Zero divergence fields like $\bf{B}$ have the property to be always closed field lines. But what about the zero curl?
The idea I get is that for an irrotational field there are only point sources, where field lines "born" and then "return", but I don't know if this is correct and if it is general.
It isn't necessary for the lines of a divergence-free field to be closed. Zero divergence implies that the field lines can't end. Closed curves don't have endpoints, but there are other possibilities, such as lines that extend infinitely in both directions.
The relevant mathematical result here is Gauss's theorem. For any field, it says that the integral of its divergence in any region of space equals the integral of the field over the boundary of the region, the flux of field lines crossing the boundary surface. If you enclose in such a surface a point at which field lines start or end, the flux doesn't vanish, so the divergence of the field can't be zero.
For magnetic fields, the divergence is zero and then there aren't any ending points for its lines. For electric fields, the divergence equals the density of charge, and so its lines have ends at point with non-vanishing charge. The flux of lines across a closed surface is proportional to the charge enclosed by it.
So we have a picture of electric field lines being born and dying at some (charged) points or regions of space. But we haven't used the property that it's irrotational.
If you're looking for some geometrical implication of zero rotational, a way of getting it is considering the surfaces that are orthogonal to field lines at every point. The existence of this surfaces, even locally, is not guaranteed if our field is not irrotational. However, they can be defined for some fields with non vanishing rotational. For example, for the magnetic field around an infinite straight wire, they would be the semiplanes limited by it. A surface defined in this way has an orientation: at each point one of its two orthogonal directions is determined by the direction of the field at that point. Although it's not a standard terminology, let me call them here "field surfaces". A nice analogy with field lines in the previous case will arise.

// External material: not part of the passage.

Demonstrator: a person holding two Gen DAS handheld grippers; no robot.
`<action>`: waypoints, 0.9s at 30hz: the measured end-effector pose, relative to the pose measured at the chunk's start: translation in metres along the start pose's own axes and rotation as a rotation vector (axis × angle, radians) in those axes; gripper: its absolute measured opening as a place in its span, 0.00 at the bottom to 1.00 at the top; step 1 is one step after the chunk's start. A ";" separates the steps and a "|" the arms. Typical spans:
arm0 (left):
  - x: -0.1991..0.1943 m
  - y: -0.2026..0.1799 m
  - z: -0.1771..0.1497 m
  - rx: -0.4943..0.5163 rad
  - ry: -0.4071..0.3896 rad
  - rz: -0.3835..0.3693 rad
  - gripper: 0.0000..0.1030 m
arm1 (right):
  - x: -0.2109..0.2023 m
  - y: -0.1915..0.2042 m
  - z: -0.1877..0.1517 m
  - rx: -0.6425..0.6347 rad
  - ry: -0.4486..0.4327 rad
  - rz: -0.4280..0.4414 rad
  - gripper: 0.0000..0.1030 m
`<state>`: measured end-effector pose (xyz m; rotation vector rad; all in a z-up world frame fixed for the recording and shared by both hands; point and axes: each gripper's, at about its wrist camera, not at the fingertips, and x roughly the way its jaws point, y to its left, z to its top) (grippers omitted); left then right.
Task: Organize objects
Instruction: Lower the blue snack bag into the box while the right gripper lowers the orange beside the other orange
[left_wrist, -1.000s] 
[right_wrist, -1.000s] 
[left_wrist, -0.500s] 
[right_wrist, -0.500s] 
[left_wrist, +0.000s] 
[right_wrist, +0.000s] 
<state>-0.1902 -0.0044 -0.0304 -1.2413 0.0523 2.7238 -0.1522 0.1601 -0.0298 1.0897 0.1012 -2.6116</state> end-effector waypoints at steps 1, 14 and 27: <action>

We can imagine field surfaces having boundaries; that is, there are curves in space at which these surface can end. For example, you can picture such a curve and a family of surfaces sharing it as a boundary, just as a family of field lines might end at a point. If we take an oriented closed curve wrapping around a boundary curve, the integral of the field over it will be proportional to the number of field surfaces crossing it, including a negative sign for each that has opposite orientation as the curve an a positive sign otherwise.

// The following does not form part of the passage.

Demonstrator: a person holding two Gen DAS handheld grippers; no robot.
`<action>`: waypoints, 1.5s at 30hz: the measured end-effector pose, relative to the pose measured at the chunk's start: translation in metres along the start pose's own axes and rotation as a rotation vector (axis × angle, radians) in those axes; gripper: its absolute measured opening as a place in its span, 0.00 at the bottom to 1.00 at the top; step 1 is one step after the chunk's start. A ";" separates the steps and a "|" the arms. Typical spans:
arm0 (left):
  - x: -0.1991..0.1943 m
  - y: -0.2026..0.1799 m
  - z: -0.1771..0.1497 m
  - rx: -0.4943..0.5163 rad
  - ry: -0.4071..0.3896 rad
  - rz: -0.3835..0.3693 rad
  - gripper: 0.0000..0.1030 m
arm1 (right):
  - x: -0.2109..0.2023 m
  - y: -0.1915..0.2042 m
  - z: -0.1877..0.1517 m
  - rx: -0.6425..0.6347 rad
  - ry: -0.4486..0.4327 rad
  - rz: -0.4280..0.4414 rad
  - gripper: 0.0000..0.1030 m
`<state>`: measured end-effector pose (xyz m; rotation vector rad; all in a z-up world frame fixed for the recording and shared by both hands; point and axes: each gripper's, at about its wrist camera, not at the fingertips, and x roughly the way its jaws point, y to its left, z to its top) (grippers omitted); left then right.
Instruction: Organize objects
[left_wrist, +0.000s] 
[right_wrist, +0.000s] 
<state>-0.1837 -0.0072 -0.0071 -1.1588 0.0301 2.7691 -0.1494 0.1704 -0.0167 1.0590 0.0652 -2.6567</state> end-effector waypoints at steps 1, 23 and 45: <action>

There's a generalization of Gauss's theorem that's useful in this case. It's called Stokes' theorem. The version we need now says that the integral over a surface of the rotational of a field equals the integral of the field over the boundary of the surface, a closed curve. Suppose that the surface over which we are integrating cuts a boundary curve. Therefore, by integrating the rotational we are counting the field surfaces that cut its boundary.
For electric fields (in the static case) the rotational is zero. Thus, following the reasoning above, we can conclude that electric field surfaces can't end.
The picture above can be formulated more precisely using differential forms and the Frobenius theorem. The idea is not to use the fact that a divergence-free field has a potential, but to work with geometrical objects which might be understood intuitively, as field lines are. In particular, we want to understand what theses field surfaces are and to learn something about their existence.
In general, any non-vanishing $1$-form $\omega$ on a $n$-dimensional manifold $M$ defines at each point $p\in M$ a $(n-1)$-dimensional subspace $S_p$ of the tangent space $T_pM=\mathbb{R}^3$ as $S_p=\{v\in T_pM:\;\omega(v)=0\}$. Such a smooth assignment of subspaces of the tangent space to every point is called a distribution.
One question we can ask about a distribution is whether we can find a family of $(n-1)$-dimensional submanifolds such that their tangent space at each $p$ is $S_p$. If we can, the distribution is said to be integrable. For our case, we will need a particular case of the Frobenius theorem: the statement that if a differential form is closed, then its associated distribution is integrable.
Now, the electric field can be seen as a $1$-form $E=E_xdx+E_ydy+E_zdz$ in the manifold $M=\mathbb{R}^3$. The distribution associated with $E$ is nothing more that the family of planes given by orthogonality to the electric field at a point. The condition that its rotational is zero is then just $dE=0$. So by the Frobenius theorem, the ($2$-dimensional) surfaces that are tangent to the planes $E$ defines exist. These are just the "field surfaces" that are used above.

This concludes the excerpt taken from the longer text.